▶ **YOUR ASSIGNMENT**:
Nothing but the lines from the start of the records below through the line that has "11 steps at" should appear, each exactly as given.

(Saved entries)
......
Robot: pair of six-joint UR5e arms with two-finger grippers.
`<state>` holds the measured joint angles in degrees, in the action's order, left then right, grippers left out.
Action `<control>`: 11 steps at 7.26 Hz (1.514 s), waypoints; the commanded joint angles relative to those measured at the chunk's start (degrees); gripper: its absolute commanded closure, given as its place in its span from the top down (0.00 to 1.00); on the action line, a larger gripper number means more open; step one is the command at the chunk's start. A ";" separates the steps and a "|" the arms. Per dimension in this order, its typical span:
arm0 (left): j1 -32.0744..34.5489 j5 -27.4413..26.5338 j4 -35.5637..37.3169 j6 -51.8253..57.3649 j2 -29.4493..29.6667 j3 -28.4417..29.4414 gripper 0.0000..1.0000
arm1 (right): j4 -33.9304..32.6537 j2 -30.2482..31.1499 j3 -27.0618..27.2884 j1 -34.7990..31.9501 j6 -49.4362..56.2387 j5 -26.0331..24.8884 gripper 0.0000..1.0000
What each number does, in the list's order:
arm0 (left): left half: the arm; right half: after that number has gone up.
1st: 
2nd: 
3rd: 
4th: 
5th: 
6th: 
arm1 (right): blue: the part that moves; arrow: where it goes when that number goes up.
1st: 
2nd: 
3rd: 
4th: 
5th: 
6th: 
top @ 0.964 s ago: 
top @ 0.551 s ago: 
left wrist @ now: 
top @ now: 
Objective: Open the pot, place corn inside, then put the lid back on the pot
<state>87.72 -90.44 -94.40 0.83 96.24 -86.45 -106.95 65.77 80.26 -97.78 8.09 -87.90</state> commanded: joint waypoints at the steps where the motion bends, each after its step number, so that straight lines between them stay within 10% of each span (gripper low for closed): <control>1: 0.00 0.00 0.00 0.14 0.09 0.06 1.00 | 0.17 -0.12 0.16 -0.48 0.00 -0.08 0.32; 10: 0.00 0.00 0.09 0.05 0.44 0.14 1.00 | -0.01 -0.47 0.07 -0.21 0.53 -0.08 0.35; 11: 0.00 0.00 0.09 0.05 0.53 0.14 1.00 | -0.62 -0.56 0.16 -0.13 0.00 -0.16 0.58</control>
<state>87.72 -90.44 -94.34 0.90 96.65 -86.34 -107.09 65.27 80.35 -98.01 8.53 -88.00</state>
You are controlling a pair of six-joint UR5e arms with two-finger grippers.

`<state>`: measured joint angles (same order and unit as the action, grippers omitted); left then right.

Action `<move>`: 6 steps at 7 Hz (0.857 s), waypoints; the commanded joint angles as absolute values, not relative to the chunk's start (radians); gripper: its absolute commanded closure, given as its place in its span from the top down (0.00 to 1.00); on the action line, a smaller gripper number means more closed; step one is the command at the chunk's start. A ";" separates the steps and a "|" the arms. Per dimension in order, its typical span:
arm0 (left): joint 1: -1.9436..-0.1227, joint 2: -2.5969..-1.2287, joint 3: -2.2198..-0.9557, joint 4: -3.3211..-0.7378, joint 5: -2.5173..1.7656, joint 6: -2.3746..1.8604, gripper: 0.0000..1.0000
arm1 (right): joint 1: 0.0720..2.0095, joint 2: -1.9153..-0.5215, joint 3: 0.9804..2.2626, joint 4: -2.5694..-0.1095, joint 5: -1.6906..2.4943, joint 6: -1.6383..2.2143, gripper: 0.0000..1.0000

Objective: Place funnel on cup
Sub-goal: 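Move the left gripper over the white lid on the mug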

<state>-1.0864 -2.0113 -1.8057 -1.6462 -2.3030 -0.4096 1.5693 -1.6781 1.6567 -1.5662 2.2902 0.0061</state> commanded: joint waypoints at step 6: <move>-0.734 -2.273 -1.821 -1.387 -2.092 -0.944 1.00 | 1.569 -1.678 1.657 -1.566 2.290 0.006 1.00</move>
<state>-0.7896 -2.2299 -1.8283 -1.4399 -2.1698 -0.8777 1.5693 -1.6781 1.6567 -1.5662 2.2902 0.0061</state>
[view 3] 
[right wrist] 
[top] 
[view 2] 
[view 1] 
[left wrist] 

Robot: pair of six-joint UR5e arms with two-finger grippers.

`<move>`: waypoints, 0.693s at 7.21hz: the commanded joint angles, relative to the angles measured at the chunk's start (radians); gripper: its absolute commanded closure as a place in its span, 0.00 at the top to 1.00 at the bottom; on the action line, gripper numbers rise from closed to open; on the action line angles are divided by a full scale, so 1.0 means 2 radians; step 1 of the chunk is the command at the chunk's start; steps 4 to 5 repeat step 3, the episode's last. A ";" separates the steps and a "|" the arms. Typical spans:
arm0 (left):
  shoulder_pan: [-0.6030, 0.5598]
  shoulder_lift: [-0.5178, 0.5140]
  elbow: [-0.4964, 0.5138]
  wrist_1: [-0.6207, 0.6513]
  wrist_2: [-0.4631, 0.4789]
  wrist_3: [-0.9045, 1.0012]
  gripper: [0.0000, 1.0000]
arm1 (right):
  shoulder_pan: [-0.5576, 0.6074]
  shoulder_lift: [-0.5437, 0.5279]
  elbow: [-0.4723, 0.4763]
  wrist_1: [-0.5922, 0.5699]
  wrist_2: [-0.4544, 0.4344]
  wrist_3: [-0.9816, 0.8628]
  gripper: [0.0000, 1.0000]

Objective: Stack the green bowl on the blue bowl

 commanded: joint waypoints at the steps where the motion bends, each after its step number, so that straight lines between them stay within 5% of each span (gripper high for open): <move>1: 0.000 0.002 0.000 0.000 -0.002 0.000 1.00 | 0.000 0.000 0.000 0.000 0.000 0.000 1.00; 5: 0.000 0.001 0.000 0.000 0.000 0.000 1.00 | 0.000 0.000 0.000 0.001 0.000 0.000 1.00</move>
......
▶ **RESULT FOR THIS EXERCISE**:
Robot: pair of six-joint UR5e arms with two-finger grippers.
`<state>` holds the measured joint angles in degrees, in the action's order, left then right, grippers left out.
Action `<control>`: 11 steps at 7.26 Hz (1.514 s), waypoints; the commanded joint angles relative to those measured at the chunk's start (degrees); gripper: its absolute commanded closure, given as its place in its span from the top down (0.00 to 1.00); on the action line, a larger gripper number means more open; step one is the command at the chunk's start. A ";" separates the steps and a "|" the arms. Per dimension in this order, its typical span:

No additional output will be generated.